> Work to complete
Within the records, which lines hold the string "style"? Report each one by copying it.

> Data to examine
◇ ◇ ◇ ◇

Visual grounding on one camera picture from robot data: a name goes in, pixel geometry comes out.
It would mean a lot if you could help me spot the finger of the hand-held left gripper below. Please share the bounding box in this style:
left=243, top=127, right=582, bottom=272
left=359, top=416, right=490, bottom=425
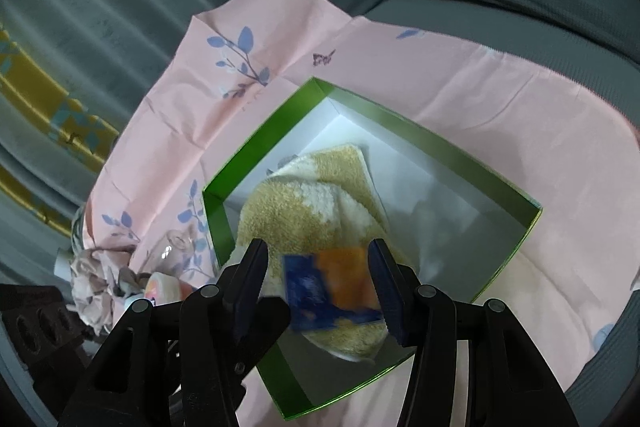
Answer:
left=231, top=298, right=293, bottom=389

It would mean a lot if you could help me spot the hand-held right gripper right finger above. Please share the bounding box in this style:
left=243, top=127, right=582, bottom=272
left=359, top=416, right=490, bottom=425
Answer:
left=367, top=238, right=581, bottom=427

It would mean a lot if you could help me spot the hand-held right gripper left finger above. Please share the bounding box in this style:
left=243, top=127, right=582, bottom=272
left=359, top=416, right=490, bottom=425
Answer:
left=59, top=238, right=271, bottom=427

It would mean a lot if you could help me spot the blue and orange tissue pack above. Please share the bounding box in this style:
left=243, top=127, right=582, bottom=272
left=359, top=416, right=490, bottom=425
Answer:
left=282, top=247, right=386, bottom=334

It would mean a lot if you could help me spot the yellow and white fleece towel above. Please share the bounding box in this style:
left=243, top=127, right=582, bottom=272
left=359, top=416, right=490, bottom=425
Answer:
left=227, top=143, right=418, bottom=363

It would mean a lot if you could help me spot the green cardboard box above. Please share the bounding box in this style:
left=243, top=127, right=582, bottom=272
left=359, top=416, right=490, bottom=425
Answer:
left=201, top=77, right=543, bottom=423

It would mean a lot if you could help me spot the white cylinder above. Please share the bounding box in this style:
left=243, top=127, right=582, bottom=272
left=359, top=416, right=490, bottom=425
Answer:
left=54, top=247, right=73, bottom=278

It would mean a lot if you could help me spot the beige crumpled cloth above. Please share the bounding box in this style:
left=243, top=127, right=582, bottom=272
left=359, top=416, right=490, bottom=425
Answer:
left=70, top=247, right=146, bottom=338

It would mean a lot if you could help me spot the pink printed bed sheet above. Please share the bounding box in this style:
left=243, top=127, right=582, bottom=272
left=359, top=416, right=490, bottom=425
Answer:
left=75, top=0, right=640, bottom=427

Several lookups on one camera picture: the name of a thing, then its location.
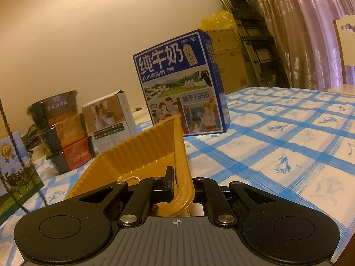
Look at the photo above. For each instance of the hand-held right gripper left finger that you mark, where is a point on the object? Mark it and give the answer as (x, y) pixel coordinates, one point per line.
(168, 180)

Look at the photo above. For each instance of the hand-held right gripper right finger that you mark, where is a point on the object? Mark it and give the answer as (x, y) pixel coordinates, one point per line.
(202, 189)

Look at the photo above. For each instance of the yellow plastic tray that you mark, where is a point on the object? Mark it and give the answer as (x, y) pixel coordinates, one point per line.
(138, 149)

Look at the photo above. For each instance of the small white product box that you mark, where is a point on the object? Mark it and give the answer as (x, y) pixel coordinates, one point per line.
(111, 122)

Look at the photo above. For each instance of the blue checked tablecloth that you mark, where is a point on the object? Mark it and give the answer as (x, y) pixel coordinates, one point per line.
(277, 144)

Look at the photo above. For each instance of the dark blue milk box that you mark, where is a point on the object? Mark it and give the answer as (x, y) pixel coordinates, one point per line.
(177, 88)

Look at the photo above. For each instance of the black and red meal bowl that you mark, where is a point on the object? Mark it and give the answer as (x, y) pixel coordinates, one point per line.
(72, 158)

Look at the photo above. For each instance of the black and orange meal bowl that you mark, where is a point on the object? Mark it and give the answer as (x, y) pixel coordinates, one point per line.
(63, 135)

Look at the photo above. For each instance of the open cardboard box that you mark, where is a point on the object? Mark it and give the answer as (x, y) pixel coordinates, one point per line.
(233, 69)

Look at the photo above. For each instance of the black instant meal bowl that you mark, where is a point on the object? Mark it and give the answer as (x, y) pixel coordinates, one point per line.
(52, 108)

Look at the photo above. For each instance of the light blue milk box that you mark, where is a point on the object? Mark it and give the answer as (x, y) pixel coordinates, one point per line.
(19, 177)

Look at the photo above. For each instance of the black step ladder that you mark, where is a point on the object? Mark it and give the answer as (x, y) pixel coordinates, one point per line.
(249, 33)

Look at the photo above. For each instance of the yellow plastic bag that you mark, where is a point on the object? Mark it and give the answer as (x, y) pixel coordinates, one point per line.
(219, 20)

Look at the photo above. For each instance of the pink patterned curtain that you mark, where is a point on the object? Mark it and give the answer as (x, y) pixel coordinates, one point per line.
(305, 27)

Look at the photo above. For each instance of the cream wooden chair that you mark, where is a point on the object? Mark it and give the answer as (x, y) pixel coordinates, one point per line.
(340, 55)

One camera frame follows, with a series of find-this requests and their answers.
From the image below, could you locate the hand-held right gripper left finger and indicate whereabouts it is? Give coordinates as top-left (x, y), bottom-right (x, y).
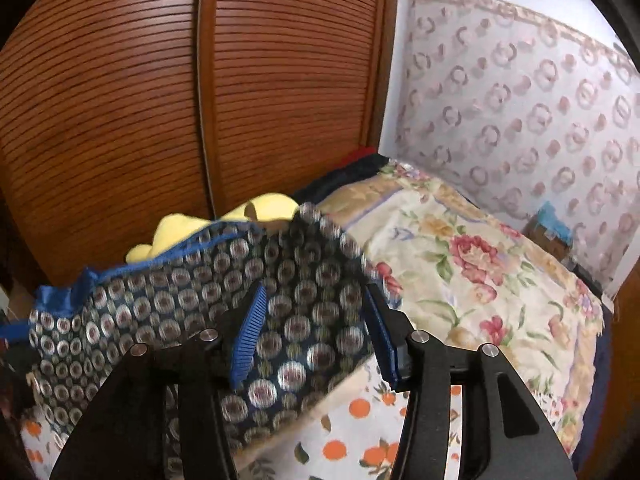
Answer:
top-left (50, 280), bottom-right (268, 480)

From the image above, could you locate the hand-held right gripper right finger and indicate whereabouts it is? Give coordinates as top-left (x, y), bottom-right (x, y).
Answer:
top-left (362, 282), bottom-right (578, 480)

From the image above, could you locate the navy circle-patterned satin shirt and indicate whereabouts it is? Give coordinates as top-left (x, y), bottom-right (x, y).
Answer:
top-left (27, 202), bottom-right (401, 480)

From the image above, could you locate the floral blanket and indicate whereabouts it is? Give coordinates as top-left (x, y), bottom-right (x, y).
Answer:
top-left (317, 160), bottom-right (608, 441)

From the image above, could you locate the yellow plush toy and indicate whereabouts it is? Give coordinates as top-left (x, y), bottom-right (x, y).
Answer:
top-left (125, 192), bottom-right (301, 264)

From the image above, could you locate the red bed sheet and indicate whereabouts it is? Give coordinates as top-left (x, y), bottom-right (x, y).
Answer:
top-left (340, 146), bottom-right (378, 166)

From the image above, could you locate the wooden louvred wardrobe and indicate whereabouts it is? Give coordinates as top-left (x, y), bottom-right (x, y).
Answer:
top-left (0, 0), bottom-right (401, 291)

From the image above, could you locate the sheer circle-patterned curtain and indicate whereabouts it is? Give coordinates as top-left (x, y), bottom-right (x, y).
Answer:
top-left (392, 0), bottom-right (640, 286)

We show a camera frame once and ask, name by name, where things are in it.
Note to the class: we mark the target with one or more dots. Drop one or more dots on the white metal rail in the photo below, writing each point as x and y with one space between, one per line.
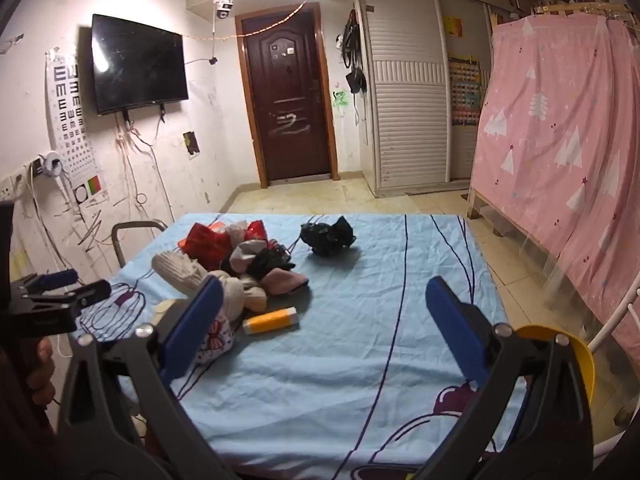
617 317

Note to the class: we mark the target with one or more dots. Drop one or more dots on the crumpled black plastic bag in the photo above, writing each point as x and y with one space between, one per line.
327 237

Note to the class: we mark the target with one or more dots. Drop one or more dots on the black sock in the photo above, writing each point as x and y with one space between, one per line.
272 262

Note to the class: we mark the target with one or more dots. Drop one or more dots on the light blue bedsheet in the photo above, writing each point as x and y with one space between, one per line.
350 360

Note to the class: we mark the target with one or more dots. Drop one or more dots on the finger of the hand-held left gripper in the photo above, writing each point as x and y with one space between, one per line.
55 279
85 294

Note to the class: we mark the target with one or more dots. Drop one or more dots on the white security camera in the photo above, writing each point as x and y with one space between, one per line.
223 6

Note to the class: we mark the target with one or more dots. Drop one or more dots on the white louvered wardrobe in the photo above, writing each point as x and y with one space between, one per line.
410 110

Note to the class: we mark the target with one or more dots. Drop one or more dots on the pale paper cup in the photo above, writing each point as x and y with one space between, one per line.
162 310

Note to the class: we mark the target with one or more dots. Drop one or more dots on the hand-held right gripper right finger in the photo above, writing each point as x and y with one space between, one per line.
455 325

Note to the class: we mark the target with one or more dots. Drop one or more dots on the person's left hand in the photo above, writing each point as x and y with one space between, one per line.
41 370

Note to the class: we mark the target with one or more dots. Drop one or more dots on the yellow plastic bin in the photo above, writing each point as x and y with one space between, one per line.
582 360

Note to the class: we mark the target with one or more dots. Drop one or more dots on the colourful grid poster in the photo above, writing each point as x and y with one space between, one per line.
465 90

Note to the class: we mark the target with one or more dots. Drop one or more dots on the white bow-print bag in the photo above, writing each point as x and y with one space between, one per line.
217 342

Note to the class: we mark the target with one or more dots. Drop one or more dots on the orange tube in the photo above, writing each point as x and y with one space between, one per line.
270 320

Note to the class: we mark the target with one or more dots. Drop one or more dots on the grey metal chair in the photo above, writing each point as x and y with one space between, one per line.
116 245

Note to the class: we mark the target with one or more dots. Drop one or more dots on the grey pink sock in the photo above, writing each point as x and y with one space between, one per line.
245 252

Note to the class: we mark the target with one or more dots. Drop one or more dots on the white round plug adapter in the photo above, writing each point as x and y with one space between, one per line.
54 164

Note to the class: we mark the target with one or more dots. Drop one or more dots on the white wall socket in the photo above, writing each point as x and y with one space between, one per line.
10 187

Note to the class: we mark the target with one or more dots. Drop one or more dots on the black wall television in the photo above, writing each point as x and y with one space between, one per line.
140 65

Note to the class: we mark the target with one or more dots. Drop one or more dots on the hanging black bags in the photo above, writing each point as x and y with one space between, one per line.
354 60

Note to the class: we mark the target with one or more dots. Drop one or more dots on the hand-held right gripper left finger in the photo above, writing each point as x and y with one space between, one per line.
192 325

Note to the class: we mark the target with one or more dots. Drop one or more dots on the yellow sticker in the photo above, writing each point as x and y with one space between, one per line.
453 26

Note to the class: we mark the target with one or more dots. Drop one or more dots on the dark wall outlet box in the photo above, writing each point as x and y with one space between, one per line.
191 142

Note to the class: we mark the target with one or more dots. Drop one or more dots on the eye chart poster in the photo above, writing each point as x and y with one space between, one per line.
70 135

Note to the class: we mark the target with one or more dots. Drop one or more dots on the dark brown door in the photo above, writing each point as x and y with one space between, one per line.
285 110

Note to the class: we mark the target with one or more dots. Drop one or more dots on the red snack packet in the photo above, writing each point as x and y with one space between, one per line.
205 245

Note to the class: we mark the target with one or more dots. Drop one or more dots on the pink tree-print curtain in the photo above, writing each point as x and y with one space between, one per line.
560 160

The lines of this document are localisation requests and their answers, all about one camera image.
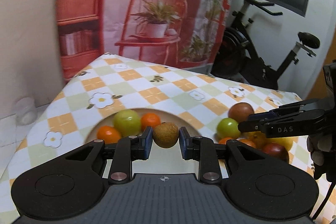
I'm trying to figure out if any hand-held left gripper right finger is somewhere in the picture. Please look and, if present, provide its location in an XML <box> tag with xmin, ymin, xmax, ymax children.
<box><xmin>179</xmin><ymin>127</ymin><xmax>289</xmax><ymax>185</ymax></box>

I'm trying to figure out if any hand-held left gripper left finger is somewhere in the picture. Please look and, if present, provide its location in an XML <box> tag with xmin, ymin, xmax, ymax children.
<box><xmin>45</xmin><ymin>126</ymin><xmax>153</xmax><ymax>185</ymax></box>

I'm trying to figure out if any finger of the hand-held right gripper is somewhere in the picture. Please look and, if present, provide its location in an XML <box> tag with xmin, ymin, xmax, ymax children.
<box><xmin>248</xmin><ymin>107</ymin><xmax>290</xmax><ymax>121</ymax></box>
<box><xmin>237</xmin><ymin>118</ymin><xmax>266</xmax><ymax>134</ymax></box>

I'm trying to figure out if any yellow lemon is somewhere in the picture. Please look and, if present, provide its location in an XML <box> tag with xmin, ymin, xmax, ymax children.
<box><xmin>245</xmin><ymin>131</ymin><xmax>269</xmax><ymax>149</ymax></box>
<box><xmin>270</xmin><ymin>136</ymin><xmax>293</xmax><ymax>152</ymax></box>

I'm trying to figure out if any brown kiwi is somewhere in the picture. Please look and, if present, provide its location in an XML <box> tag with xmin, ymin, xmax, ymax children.
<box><xmin>153</xmin><ymin>122</ymin><xmax>179</xmax><ymax>148</ymax></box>

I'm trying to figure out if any green apple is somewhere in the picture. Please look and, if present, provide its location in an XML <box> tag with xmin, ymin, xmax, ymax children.
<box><xmin>113</xmin><ymin>109</ymin><xmax>141</xmax><ymax>135</ymax></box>
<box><xmin>216</xmin><ymin>118</ymin><xmax>241</xmax><ymax>139</ymax></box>

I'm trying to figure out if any beige round plate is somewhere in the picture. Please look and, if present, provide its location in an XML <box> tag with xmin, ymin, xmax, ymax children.
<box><xmin>87</xmin><ymin>108</ymin><xmax>208</xmax><ymax>178</ymax></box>

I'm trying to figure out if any dark red apple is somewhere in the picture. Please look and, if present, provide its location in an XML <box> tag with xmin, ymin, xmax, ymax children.
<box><xmin>261</xmin><ymin>143</ymin><xmax>289</xmax><ymax>163</ymax></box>

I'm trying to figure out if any person's right hand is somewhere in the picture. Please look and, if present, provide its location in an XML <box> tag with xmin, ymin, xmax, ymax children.
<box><xmin>307</xmin><ymin>135</ymin><xmax>332</xmax><ymax>180</ymax></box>

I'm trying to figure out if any streaked red apple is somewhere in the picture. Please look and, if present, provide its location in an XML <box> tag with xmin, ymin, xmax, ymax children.
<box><xmin>228</xmin><ymin>102</ymin><xmax>255</xmax><ymax>122</ymax></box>

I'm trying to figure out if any wooden door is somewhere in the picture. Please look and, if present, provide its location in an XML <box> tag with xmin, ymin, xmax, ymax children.
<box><xmin>306</xmin><ymin>67</ymin><xmax>326</xmax><ymax>102</ymax></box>

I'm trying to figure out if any checked floral tablecloth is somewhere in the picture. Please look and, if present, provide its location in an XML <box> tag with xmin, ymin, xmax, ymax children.
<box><xmin>0</xmin><ymin>52</ymin><xmax>336</xmax><ymax>224</ymax></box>

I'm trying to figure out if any black exercise bike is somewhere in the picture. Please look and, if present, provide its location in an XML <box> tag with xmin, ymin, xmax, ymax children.
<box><xmin>211</xmin><ymin>0</ymin><xmax>321</xmax><ymax>91</ymax></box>

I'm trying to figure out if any translucent white container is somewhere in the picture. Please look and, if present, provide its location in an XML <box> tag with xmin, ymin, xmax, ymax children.
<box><xmin>14</xmin><ymin>97</ymin><xmax>37</xmax><ymax>125</ymax></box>

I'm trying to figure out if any white foam board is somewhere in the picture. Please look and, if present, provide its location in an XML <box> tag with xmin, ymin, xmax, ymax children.
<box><xmin>0</xmin><ymin>0</ymin><xmax>66</xmax><ymax>121</ymax></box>

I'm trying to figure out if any black cable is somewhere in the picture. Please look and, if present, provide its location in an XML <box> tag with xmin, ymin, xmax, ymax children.
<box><xmin>312</xmin><ymin>179</ymin><xmax>335</xmax><ymax>220</ymax></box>

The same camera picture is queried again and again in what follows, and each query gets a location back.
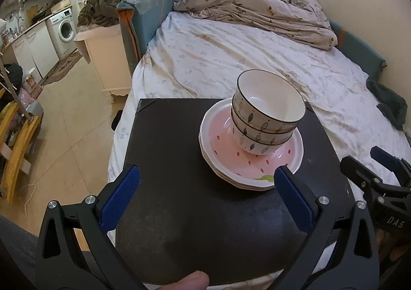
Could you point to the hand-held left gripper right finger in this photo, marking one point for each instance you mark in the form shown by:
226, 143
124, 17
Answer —
293, 200

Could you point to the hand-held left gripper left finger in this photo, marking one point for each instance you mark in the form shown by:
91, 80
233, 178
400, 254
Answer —
120, 200

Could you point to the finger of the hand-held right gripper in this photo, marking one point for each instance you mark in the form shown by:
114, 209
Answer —
387, 157
356, 169

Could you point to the pink strawberry plate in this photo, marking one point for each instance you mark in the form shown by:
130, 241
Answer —
253, 190
221, 129
247, 186

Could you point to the white leaf-pattern bowl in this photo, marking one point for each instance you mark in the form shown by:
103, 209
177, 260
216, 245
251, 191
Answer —
260, 136
257, 148
273, 100

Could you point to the person's right hand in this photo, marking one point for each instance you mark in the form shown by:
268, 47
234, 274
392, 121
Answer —
383, 241

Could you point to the person's left hand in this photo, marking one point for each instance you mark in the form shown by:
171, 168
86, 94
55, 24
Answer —
186, 282

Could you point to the dark green cloth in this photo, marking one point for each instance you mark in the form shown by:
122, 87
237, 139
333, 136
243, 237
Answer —
388, 100

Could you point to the black board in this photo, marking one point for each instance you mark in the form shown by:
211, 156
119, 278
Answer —
167, 148

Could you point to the yellow wooden rack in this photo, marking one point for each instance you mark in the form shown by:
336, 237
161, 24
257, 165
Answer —
19, 148

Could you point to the person's dark grey clothing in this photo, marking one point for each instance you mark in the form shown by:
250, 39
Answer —
16, 251

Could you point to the beige nightstand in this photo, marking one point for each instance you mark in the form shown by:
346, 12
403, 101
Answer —
106, 61

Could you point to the brown floor rug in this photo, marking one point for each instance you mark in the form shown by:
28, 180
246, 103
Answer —
64, 68

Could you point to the pink box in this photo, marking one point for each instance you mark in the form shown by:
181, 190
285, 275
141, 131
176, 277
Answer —
30, 84

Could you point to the white floral bed sheet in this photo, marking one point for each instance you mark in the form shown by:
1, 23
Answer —
224, 52

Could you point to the black bag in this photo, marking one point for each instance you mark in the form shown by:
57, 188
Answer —
14, 74

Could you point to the white kitchen cabinet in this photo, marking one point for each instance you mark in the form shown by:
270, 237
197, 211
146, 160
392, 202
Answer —
35, 49

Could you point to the white washing machine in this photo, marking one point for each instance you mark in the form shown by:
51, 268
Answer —
64, 29

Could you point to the beige printed quilt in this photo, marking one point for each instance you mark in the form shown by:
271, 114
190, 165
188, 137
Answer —
257, 4

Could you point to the teal padded bed frame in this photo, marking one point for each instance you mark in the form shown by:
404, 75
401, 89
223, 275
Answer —
144, 16

◇ ◇ ◇ ◇

> Result for this exercise
It would mean a lot if you could help me spot the finger of the hand-held left gripper below. Please share the bounding box in this style:
It would mean a lot if you could help me spot the hand-held right gripper right finger above. Please share the bounding box in this style:
It would mean a lot if you could help me spot the hand-held right gripper left finger above. Please share the bounding box in this style:
It would mean a lot if you could help me spot the blue and orange tissue pack above. Please share the bounding box in this style:
It would mean a lot if you could help me spot the yellow and white fleece towel above. Please share the bounding box in this style:
It would mean a lot if you could help me spot the green cardboard box above. Please share the bounding box in this style:
It would mean a lot if you could help me spot the white cylinder above. Please share the bounding box in this style:
It would mean a lot if you could help me spot the beige crumpled cloth above. Please share the bounding box in this style:
It would mean a lot if you could help me spot the pink printed bed sheet above. Please share the bounding box in this style:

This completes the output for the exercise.